Ontario MPP
- In office 1882–1894
- Preceded by: Rupert Mearse Wells
- Succeeded by: Reuben Eldridge Truax
- Constituency: Bruce South

Personal details
- Born: November 10, 1844 London, Canada West
- Died: September 13, 1900 (aged 55) Walkerton, Ontario
- Party: Liberal
- Spouse: Jane Watkins McLean ​(m. 1875)​

= Hamilton Parke O'Connor =

Canadian lawyer and political figure

Hamilton Parke O'Connor, (November 10, 1844 – September 13, 1900) was an Ontario lawyer and political figure. He represented Bruce South in the Legislative Assembly of Ontario from 1882 to 1894 as a Liberal member.
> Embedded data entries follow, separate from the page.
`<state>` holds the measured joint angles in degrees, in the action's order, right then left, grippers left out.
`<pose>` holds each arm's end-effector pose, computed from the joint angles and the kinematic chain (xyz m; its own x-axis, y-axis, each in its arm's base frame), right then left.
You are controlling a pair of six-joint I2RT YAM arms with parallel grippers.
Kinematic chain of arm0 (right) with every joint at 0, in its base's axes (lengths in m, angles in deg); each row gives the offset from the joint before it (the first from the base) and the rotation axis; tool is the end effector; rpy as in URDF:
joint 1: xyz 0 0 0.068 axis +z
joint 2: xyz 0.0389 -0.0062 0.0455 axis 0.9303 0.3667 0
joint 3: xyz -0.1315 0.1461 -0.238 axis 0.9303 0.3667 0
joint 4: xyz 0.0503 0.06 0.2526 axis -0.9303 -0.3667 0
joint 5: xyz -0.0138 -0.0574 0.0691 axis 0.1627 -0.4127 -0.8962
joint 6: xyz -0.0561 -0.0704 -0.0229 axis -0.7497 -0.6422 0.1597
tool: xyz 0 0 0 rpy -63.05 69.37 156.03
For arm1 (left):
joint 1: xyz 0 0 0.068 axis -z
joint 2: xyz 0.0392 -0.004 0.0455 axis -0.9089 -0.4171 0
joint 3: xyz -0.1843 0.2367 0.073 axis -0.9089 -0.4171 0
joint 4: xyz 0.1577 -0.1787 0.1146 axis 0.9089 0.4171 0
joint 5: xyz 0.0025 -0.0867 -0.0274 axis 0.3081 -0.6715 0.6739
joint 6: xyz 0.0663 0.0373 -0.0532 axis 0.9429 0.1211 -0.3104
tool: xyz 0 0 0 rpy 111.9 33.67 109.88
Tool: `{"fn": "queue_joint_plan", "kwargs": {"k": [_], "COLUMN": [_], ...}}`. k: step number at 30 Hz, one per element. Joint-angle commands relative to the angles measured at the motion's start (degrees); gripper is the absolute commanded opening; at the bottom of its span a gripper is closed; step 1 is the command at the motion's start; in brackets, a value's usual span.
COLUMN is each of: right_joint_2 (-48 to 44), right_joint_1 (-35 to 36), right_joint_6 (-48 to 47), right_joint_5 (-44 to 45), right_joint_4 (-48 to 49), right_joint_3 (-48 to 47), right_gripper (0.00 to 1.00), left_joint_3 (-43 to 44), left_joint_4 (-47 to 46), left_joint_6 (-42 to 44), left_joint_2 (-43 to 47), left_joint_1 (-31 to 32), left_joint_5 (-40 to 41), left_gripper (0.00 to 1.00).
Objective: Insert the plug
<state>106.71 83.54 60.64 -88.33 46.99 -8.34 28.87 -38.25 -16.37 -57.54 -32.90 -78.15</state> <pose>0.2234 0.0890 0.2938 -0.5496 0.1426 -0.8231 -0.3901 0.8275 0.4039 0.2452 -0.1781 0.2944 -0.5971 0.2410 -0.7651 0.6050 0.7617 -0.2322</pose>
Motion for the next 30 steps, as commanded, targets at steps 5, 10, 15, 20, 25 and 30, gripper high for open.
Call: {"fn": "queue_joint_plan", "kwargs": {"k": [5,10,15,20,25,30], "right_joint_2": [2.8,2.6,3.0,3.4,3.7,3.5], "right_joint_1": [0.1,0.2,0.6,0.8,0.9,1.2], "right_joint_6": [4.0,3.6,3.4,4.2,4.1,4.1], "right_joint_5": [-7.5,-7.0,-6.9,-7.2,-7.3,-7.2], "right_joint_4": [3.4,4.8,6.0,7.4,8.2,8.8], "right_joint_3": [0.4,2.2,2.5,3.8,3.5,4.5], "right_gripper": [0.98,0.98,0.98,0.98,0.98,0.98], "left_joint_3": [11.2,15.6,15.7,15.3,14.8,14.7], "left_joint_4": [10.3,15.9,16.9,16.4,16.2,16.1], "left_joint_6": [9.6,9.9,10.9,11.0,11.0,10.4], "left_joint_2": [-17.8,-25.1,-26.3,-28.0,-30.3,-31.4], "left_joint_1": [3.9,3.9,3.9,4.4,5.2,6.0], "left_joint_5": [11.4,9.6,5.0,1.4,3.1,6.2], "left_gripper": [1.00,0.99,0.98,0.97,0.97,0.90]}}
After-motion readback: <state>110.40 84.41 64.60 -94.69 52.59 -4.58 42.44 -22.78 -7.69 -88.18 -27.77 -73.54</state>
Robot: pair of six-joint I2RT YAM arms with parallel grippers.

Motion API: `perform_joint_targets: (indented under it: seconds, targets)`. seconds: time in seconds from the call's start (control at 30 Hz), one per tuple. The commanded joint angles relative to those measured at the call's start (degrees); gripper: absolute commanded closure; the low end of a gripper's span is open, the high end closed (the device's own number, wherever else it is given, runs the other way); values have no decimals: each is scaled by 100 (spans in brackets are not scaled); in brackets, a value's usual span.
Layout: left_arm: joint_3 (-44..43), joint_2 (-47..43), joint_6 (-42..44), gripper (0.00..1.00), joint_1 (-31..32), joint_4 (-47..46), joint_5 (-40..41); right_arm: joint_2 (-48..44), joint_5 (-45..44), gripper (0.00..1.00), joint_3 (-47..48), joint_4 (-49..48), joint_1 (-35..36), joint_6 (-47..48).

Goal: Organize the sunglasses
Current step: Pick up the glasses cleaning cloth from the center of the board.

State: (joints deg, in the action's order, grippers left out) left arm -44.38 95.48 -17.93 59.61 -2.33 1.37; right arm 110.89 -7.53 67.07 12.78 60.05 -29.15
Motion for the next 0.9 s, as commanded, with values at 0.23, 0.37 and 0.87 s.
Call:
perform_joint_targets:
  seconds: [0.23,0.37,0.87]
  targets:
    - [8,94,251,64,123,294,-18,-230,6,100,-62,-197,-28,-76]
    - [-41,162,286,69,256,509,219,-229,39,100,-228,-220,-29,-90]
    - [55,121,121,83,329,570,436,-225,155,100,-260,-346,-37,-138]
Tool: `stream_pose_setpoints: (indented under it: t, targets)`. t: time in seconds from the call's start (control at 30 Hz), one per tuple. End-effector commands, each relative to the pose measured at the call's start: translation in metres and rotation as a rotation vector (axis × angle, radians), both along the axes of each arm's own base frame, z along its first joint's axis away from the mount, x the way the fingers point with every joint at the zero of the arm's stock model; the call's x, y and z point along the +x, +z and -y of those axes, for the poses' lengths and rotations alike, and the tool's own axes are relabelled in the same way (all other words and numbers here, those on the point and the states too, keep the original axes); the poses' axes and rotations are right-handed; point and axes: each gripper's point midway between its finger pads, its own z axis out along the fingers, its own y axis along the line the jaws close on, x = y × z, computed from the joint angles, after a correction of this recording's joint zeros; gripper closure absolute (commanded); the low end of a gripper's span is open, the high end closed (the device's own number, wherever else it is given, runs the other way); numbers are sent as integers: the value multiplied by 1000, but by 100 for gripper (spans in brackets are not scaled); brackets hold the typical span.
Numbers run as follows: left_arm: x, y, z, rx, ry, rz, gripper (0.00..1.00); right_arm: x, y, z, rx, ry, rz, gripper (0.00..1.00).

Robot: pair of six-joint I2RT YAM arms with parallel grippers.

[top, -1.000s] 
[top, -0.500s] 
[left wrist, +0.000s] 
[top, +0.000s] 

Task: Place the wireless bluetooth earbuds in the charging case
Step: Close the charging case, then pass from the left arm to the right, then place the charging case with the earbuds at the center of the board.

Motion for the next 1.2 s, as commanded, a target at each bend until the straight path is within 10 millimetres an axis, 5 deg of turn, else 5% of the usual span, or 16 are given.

He was born in London, Canada West in 1844, the son of Hamilton Bligh O'Connor. He qualified to practice as an attorney in 1867 and was called to the bar in 1878. In 1875, he married Jane Watkins McLean. O'Connor served as mayor of Walkerton in 1880 and 1881. He was elected to the provincial assembly in an 1882 by-election held after Rupert Mearse Wells was elected to the House of Commons. In 1890, he was named Queen's Counsel. He died in 1900.